Stored data entries:
▶
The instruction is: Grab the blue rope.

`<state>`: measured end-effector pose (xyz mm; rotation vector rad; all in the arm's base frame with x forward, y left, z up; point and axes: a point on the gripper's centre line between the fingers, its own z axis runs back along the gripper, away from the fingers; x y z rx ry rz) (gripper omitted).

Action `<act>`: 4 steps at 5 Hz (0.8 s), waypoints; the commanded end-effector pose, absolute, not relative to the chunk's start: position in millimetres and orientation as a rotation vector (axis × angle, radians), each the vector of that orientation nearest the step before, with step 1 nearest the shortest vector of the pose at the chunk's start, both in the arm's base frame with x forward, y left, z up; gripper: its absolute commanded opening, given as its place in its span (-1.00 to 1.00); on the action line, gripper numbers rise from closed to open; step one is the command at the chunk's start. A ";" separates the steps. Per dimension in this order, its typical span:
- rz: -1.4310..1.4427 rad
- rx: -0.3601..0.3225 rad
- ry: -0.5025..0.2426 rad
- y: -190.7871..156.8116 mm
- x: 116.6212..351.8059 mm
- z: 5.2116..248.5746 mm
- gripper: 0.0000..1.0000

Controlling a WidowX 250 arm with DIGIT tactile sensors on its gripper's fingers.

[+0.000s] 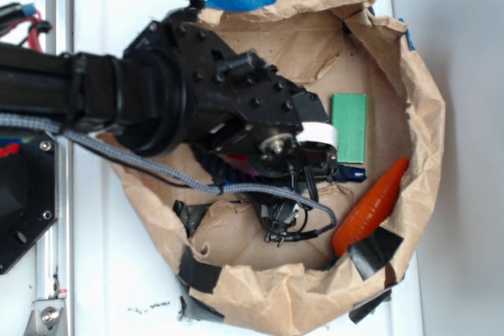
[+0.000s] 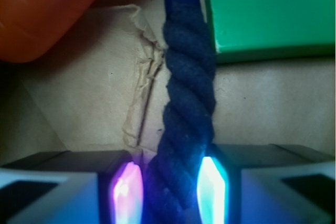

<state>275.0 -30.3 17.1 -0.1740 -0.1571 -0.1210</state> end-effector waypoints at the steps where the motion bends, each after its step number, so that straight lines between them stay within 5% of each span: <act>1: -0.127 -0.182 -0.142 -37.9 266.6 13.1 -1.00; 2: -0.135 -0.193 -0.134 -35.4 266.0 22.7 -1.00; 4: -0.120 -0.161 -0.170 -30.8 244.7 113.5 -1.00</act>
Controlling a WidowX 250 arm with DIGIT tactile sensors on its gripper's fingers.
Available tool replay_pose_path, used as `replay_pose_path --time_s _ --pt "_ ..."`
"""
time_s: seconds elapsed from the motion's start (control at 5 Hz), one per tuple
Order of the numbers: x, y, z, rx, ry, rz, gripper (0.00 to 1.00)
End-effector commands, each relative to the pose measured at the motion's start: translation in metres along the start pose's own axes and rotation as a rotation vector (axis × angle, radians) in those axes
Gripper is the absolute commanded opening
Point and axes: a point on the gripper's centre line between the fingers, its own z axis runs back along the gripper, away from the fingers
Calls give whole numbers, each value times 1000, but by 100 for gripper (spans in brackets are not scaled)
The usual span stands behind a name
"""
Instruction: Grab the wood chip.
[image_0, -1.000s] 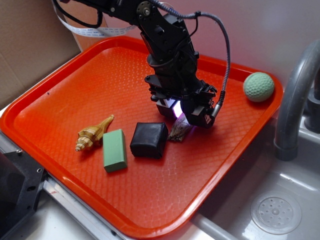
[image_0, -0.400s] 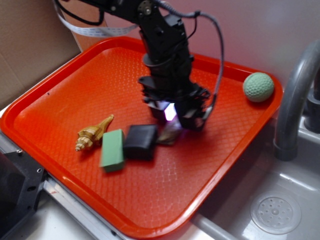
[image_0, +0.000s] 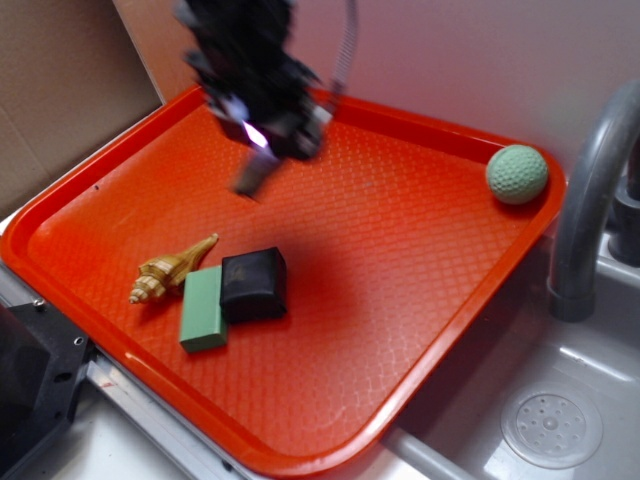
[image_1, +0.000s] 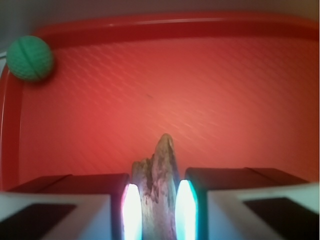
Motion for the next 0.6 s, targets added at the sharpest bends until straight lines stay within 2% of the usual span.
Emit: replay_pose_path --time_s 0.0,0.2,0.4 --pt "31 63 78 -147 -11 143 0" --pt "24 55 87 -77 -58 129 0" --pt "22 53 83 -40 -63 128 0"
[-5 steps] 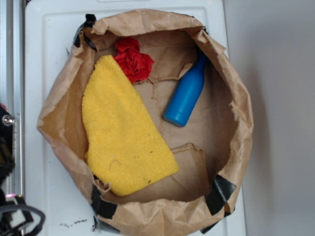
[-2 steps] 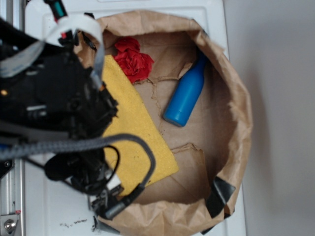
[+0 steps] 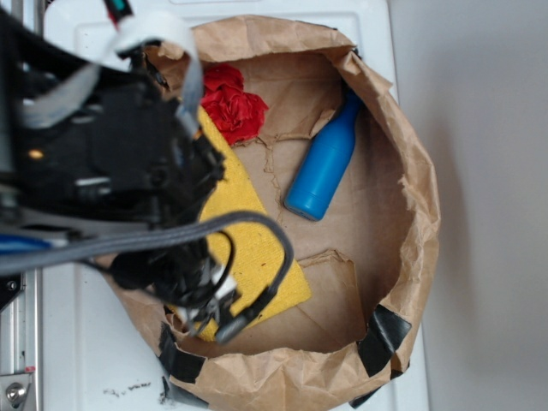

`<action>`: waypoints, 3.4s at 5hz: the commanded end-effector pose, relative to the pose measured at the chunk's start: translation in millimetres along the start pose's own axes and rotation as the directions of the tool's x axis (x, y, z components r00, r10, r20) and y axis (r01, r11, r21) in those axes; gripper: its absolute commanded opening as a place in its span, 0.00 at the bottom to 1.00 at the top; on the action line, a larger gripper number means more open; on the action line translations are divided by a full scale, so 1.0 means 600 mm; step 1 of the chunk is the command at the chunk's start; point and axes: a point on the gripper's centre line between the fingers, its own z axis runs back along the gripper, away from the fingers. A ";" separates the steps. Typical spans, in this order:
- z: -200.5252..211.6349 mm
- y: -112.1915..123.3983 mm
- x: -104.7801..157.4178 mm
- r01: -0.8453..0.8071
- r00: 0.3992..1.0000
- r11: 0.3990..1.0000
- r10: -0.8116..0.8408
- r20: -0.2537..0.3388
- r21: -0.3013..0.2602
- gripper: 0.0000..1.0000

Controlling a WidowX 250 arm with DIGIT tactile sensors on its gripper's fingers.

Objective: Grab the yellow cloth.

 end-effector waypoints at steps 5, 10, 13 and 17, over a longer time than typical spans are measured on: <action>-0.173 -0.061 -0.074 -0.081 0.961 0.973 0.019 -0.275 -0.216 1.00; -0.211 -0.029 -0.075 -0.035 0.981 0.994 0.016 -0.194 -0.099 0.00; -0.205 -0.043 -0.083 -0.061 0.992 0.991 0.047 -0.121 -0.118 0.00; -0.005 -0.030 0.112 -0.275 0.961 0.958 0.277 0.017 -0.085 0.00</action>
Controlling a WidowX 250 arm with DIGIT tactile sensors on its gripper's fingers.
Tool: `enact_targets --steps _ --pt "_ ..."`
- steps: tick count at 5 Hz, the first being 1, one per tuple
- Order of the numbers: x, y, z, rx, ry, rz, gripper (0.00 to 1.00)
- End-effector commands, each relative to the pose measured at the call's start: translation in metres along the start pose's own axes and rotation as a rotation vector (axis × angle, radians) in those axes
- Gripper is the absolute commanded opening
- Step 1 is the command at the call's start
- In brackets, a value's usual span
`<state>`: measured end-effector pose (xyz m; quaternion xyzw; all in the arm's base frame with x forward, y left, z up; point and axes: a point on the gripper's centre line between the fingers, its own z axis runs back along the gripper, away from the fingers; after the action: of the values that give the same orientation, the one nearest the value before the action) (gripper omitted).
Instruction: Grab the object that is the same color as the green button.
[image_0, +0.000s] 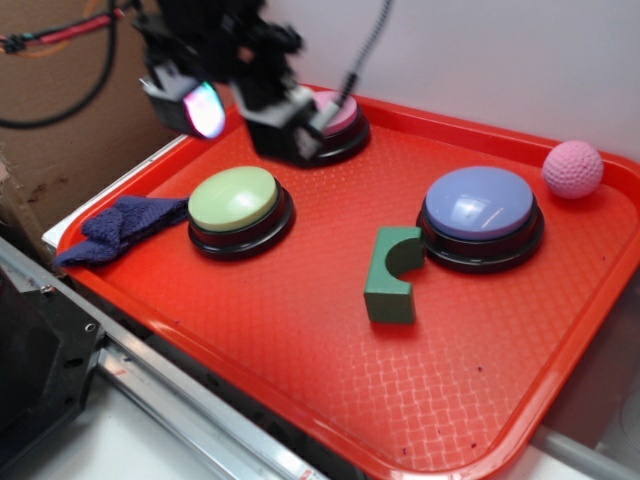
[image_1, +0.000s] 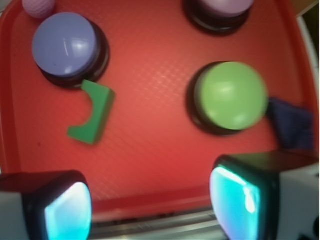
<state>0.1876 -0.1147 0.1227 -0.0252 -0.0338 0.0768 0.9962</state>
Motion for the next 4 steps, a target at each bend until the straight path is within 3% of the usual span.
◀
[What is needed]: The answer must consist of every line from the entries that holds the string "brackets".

[Response]:
Calls give whole numbers, each value times 1000, but by 100 for gripper (spans in brackets are not scaled)
- In brackets, a value's usual span

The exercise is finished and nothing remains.